→ WHAT THE TASK ASKS
Give again exactly the lines that stretch from the one with "(278, 94): 90" to the end of the data below, including both of those lines and nothing else.

→ DATA TO USE
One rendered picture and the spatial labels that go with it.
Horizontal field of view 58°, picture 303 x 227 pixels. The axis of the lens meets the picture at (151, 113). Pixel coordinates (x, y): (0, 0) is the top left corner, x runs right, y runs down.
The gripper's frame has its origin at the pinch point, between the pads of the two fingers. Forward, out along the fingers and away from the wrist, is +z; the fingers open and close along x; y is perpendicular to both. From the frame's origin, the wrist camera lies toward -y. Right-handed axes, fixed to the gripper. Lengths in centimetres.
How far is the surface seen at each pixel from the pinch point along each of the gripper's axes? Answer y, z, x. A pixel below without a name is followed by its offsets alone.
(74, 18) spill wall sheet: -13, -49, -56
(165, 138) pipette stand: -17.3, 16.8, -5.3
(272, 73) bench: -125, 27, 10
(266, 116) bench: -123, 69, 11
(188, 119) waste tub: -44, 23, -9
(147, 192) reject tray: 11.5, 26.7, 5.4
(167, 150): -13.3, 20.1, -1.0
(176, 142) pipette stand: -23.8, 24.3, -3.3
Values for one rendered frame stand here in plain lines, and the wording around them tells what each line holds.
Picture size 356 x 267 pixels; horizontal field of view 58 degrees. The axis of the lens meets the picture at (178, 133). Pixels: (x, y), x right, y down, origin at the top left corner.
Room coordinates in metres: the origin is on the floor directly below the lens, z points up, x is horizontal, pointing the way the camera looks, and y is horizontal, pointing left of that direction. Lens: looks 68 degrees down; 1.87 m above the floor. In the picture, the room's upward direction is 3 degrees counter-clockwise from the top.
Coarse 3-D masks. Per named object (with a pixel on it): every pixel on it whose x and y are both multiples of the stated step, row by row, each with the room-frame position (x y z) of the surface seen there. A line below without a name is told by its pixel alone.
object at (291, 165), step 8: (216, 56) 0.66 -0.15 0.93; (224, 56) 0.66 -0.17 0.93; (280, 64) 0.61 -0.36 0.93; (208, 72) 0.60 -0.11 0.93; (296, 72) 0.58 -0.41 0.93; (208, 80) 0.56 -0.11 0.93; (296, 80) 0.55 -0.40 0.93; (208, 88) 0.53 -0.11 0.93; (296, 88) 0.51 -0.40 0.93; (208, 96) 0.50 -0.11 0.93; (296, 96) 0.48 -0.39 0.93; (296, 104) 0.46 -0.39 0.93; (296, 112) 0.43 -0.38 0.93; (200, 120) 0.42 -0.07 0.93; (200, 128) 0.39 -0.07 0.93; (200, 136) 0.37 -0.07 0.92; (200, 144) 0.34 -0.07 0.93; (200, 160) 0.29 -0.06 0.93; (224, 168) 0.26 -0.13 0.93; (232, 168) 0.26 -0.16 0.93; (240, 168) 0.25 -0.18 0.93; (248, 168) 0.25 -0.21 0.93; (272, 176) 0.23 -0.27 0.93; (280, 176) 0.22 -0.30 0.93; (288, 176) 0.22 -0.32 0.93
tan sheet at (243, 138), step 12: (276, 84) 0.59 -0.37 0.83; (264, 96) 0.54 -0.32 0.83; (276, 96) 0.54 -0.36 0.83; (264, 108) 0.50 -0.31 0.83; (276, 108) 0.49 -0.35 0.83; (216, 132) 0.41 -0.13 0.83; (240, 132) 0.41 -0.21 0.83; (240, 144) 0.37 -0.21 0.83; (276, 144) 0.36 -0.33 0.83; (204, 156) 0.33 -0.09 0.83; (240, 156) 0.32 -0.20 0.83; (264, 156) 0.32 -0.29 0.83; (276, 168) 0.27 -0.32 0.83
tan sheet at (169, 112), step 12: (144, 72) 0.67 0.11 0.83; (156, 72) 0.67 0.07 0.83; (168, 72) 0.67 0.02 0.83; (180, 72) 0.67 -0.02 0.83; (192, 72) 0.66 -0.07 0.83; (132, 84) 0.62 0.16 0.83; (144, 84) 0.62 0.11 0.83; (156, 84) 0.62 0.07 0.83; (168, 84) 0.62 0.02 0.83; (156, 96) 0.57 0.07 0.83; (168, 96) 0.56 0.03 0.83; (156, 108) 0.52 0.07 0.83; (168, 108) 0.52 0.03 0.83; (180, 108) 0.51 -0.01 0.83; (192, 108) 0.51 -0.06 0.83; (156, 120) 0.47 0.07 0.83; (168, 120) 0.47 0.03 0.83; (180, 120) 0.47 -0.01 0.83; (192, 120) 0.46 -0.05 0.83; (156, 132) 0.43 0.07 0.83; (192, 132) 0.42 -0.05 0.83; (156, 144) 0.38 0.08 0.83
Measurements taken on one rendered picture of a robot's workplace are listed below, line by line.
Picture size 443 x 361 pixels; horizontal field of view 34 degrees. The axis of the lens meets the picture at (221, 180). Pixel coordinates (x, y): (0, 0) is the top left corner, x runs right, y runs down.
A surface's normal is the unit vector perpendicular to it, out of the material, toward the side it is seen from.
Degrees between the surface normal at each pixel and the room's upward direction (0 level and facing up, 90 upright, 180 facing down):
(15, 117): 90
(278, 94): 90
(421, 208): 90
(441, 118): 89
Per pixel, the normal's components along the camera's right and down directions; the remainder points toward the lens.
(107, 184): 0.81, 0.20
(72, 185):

→ ANSWER TO THIS PROBLEM
(278, 94): 90
(421, 208): 90
(441, 118): 89
Per pixel, the normal's components along the camera's right and down directions; the remainder points toward the lens.
(107, 184): 0.81, 0.20
(72, 185):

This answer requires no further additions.